# How to get maximum download speed through Bittorren



## 786 (Sep 27, 2007)

Above 1Gb files, the download speed is very slow, 2~30kBs, while small files less than that are downloading at 150~200kBps. I have BSNL 500 Plan, using Bittorent(Opera),  utorrent, BitComet. How can I increase it?


----------



## QwertyManiac (Sep 27, 2007)

It all depends on the seed:leech ratio. Doesn't have anything to do with file sizes.


----------



## adi007 (Sep 27, 2007)

^^ he is right.If the torrent is more popular any many are downloading it then the speed will drastically increase.So download new torrents and get good downloading spees

Since larger files are not downloaded usually by large number of people , there will be a shortage of seeders and leechers and hence you experience low download speeds.


----------



## slugger (Sep 27, 2007)

786 said:
			
		

> using Bittorent(Opera),  utorrent, BitComet.

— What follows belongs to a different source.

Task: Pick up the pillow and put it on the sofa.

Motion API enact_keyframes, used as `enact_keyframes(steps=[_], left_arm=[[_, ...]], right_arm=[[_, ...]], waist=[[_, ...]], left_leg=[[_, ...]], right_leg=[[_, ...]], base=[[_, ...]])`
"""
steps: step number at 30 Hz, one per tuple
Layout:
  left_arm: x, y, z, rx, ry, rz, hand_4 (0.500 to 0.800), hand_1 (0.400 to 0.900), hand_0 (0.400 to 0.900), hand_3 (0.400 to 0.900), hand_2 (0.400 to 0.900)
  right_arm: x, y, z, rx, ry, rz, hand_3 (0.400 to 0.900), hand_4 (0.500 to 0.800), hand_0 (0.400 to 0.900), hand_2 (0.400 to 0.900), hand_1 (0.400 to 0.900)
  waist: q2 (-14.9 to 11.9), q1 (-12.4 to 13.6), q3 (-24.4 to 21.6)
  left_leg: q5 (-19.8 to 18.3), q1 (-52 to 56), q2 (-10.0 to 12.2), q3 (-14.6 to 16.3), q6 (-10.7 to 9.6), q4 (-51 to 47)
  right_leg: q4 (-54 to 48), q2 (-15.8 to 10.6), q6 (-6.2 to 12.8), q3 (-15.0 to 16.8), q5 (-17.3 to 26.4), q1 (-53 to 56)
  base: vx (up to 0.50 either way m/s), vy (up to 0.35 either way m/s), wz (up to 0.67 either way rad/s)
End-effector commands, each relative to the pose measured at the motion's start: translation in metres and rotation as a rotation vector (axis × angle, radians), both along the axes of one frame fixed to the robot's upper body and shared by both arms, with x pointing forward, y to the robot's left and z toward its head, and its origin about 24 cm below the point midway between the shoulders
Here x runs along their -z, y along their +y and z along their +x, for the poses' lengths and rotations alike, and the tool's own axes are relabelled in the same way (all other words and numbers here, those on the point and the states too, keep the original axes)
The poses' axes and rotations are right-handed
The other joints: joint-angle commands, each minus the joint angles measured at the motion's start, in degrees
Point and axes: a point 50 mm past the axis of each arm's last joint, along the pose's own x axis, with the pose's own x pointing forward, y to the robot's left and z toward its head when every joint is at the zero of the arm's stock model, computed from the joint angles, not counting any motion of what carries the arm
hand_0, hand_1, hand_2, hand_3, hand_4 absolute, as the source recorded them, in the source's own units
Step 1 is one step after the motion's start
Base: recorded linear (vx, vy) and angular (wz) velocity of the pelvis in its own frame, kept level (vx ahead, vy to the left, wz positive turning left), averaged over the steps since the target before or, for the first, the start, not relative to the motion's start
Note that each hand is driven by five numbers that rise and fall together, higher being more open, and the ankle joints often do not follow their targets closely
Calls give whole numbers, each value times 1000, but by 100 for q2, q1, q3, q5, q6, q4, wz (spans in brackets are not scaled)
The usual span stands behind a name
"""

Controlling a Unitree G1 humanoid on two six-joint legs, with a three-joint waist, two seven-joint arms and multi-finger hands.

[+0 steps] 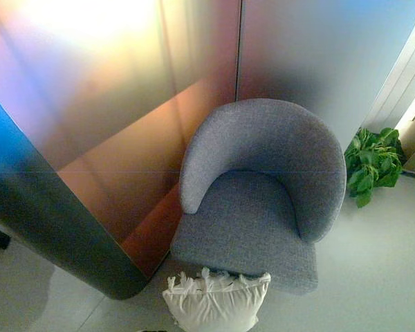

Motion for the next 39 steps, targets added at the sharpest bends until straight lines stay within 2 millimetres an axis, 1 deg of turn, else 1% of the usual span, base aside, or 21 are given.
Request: enact_keyframes(steps=[1, 9, 14, 17, 19, 21, 27, 28, 32, 33, 34, 39], left_arm=[[-3, 13, 6, 6, 0, 56, 800, 900, 900, 900, 900], [-4, 12, 15, 34, -28, 35, 800, 900, 900, 900, 900], [-8, 17, 28, 19, -78, 80, 800, 900, 900, 900, 900], [-10, 22, 31, 13, -87, 113, 800, 900, 900, 900, 900], [-11, 24, 35, 10, -96, 135, 800, 900, 900, 900, 900], [-14, 27, 44, 4, -117, 158, 800, 900, 900, 900, 900], [-30, 30, 87, -15, -232, 238, 800, 900, 900, 900, 900], [-34, 33, 97, -20, -255, 258, 800, 900, 900, 900, 900], [-50, 41, 125, -69, -335, 301, 800, 900, 900, 900, 900], [-53, 42, 130, -77, -351, 304, 800, 900, 900, 900, 900], [-60, 45, 141, -108, -388, 319, 800, 900, 900, 900, 900], [-91, 54, 182, -209, -528, 314, 800, 900, 900, 900, 900]], right_arm=[[0, 12, 21, -49, -22, 26, 900, 800, 900, 900, 900], [-1, 10, 23, -59, -21, 22, 900, 800, 900, 900, 900], [-3, 3, 26, -75, -15, 5, 900, 800, 900, 900, 900], [-4, -1, 24, -90, -2, -11, 900, 800, 900, 900, 900], [-5, -3, 26, -106, -1, -22, 900, 800, 900, 900, 900], [-7, -5, 33, -123, -13, -36, 900, 800, 900, 900, 900], [-20, -12, 74, -158, -114, -96, 900, 800, 900, 900, 900], [-24, -14, 84, -159, -136, -109, 900, 800, 900, 900, 900], [-38, -19, 114, -160, -202, -137, 900, 800, 900, 900, 900], [-40, -20, 119, -159, -216, -141, 900, 800, 900, 900, 900], [-47, -22, 131, -157, -237, -155, 900, 800, 900, 900, 900], [-70, -26, 168, -140, -321, -176, 900, 800, 900, 900, 900]], waist=[[-284, -12, 230], [-269, -32, 268], [-246, -45, 329], [-239, -47, 361], [-234, -47, 403], [-222, -51, 502], [-144, -94, 1106], [-114, -115, 1237], [-68, -176, 1626], [-63, -188, 1685], [-54, -214, 1828], [-48, -248, 2236]], left_leg=[[-463, 227, -439, 184, 102, 62], [-462, 208, -440, 179, 102, 84], [-448, 164, -432, 184, 97, 81], [-430, 124, -415, 195, 88, 89], [-413, 52, -401, 196, 81, 120], [-385, -89, -383, 199, 71, 181], [-326, -871, -294, 152, -22, 692], [-287, -1019, -279, 134, -44, 747], [-194, -1480, -298, 72, -95, 873], [-180, -1562, -299, 73, -102, 889], [-131, -1751, -311, 73, -122, 910], [3, -2430, -366, 41, -149, 1022]], right_leg=[[35, 12, 274, 158, -145, 38], [47, 19, 266, 193, -143, 17], [37, 12, 274, 201, -127, -32], [29, -3, 280, 185, -104, -76], [47, -12, 274, 191, -89, -154], [76, -19, 254, 210, -73, -286], [413, -37, 119, 250, -99, -923], [498, -31, 97, 269, -113, -1068], [624, -14, 70, 336, -88, -1543], [641, -18, 68, 348, -76, -1638], [672, -14, 68, 377, -35, -1863], [985, 7, 61, 391, -21, -2638]], base=[[0, 0, 0], [0, 0, 0], [30, 24, -2], [70, 49, 0], [-2, 43, 1], [-88, 64, 1], [-173, 65, 1], [-165, 54, 3], [-145, 35, 3], [-168, 38, 1], [-153, 33, 0], [-143, 29, -3]])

u run all d 3 clients @ d same time 

*BAD IDA!!!!*

run only 1 client @ a given time to get optimum performance

Also when you download a torrent file,u msst see how seeders are there @ d time (u will not get the exact number, but will give u a fair idea of how popular d file is)


----------



## drgrudge (Sep 27, 2007)

utorrent + Private Tracker = Good Speeds.


----------



## praka123 (Sep 27, 2007)

port forwarding? or open a random port?
*www.portforward.com


----------



## slugger (Sep 27, 2007)

ax3 said:
			
		

> torrent is based on MORE U SHARE ....... MORE POWER\SPEED U GET ......



well i guess it applies only to downloads made from private tracker sites

for sites like mininova or piratebay ratios make no difference


----------



## 786 (Sep 28, 2007)

Thanks,


----------



## ravi_9793 (Sep 28, 2007)

Look here:
you may find something useful.
*www.techiehome.org/viewtopic.php?t=518
*www.thinkdigit.com/forum/showthread.php?t=61760


----------



## ankushkool (Oct 8, 2007)

praka123 said:
			
		

> port forwarding? or open a random port?
> *www.portforward.com


i tried it but dont know how 2 use it???? de port utorrent uses it shows 


[FONT=verdana,arial]"Welcome to the µTorrent Port Checker.
A test will be performed on your computer to check if the specified port is opened.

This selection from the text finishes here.